Até muito recentemente, tinha sido sugerido que a lâmina de barbear de Ockham não se aplicava a pacientes com SIDA, uma vez que antes da introdução da terapia anti-retroviral eficaz, eles tinham frequentemente múltiplos processos patológicos ocorrendo ao mesmo tempo.

Pode-se argumentar que o aumento da probabilidade de múltiplas patologias ocorrerem juntas de alguma forma invalida a aplicação da lâmina de barbear de Ockham, mas mesmo assim, é ainda mais sensato testar primeiro uma teoria postulando um número menor de diagnósticos em vez de oferecer um para cada doença!7

Indeed, quando se considera o diagnóstico de SIDA de outra perspectiva, a lâmina de barbear de Ockham não é invalidada por ela, mas sim como um exemplo ideal da sua aplicação – talvez esta discrepância possa ser explicada por simples variações na interpretação do princípio.

Em equilíbrio, a melhor prática é provavelmente obtida sabendo quando empunhar a lâmina de barbear de Ockham e quando voltar a aquecê-la em favor do anti-razor de Saint. Embora os dois sejam inegavelmente contrários um ao outro, não precisamos de usar um exclusivamente na prática médica, ao mesmo tempo que temos de dispensar a sabedoria do outro. Se um homem de 25 anos apresenta-se com uretrite, conjuntivite e uma história recente de artrite, certamente a “síndrome de Reiter” é mais limpa e mais útil do que insinuá-lo com três diagnósticos separados, como se a sua coexistência se resumisse a um ponto de má sorte. Por outro lado, a nossa população envelhecida e, portanto, a prevalência e multiplicidade de doenças crónicas coexistentes, mas independentes, vai continuar a aumentar – não devemos esquecer o anti-razor de Santo, nem os ecos distantes de Chatton.

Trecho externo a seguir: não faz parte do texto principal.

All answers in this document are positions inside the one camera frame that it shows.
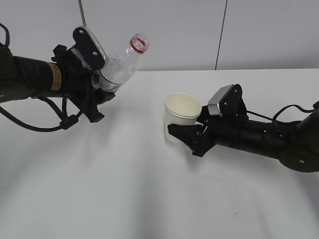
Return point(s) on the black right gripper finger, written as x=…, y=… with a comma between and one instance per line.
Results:
x=191, y=135
x=204, y=116

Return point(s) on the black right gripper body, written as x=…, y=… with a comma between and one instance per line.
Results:
x=221, y=128

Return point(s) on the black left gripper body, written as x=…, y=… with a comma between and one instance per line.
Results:
x=76, y=83

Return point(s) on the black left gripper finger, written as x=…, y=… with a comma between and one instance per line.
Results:
x=102, y=96

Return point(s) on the white paper cup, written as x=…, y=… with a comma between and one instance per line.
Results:
x=181, y=109

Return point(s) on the clear plastic water bottle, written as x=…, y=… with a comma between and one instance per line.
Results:
x=121, y=66

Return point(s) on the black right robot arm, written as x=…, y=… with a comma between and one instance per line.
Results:
x=295, y=144

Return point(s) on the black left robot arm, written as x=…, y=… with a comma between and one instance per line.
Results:
x=21, y=78

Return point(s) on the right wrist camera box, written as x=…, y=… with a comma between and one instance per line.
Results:
x=225, y=101

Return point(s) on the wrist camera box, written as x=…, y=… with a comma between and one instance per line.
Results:
x=89, y=48
x=225, y=101

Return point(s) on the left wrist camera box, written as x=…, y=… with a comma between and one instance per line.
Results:
x=89, y=48

Como clínicos, devemos considerar todas as causas possíveis para uma dada apresentação e procurar as menos, mas não devemos deixar-nos distrair tentando encontrar um diagnóstico unificador quando ele simplesmente pode não estar presente. Como disse certa vez o grande físico do século XX, Albert Einstein, “Mantenha as coisas tão simples quanto possível. mas não mais simples”.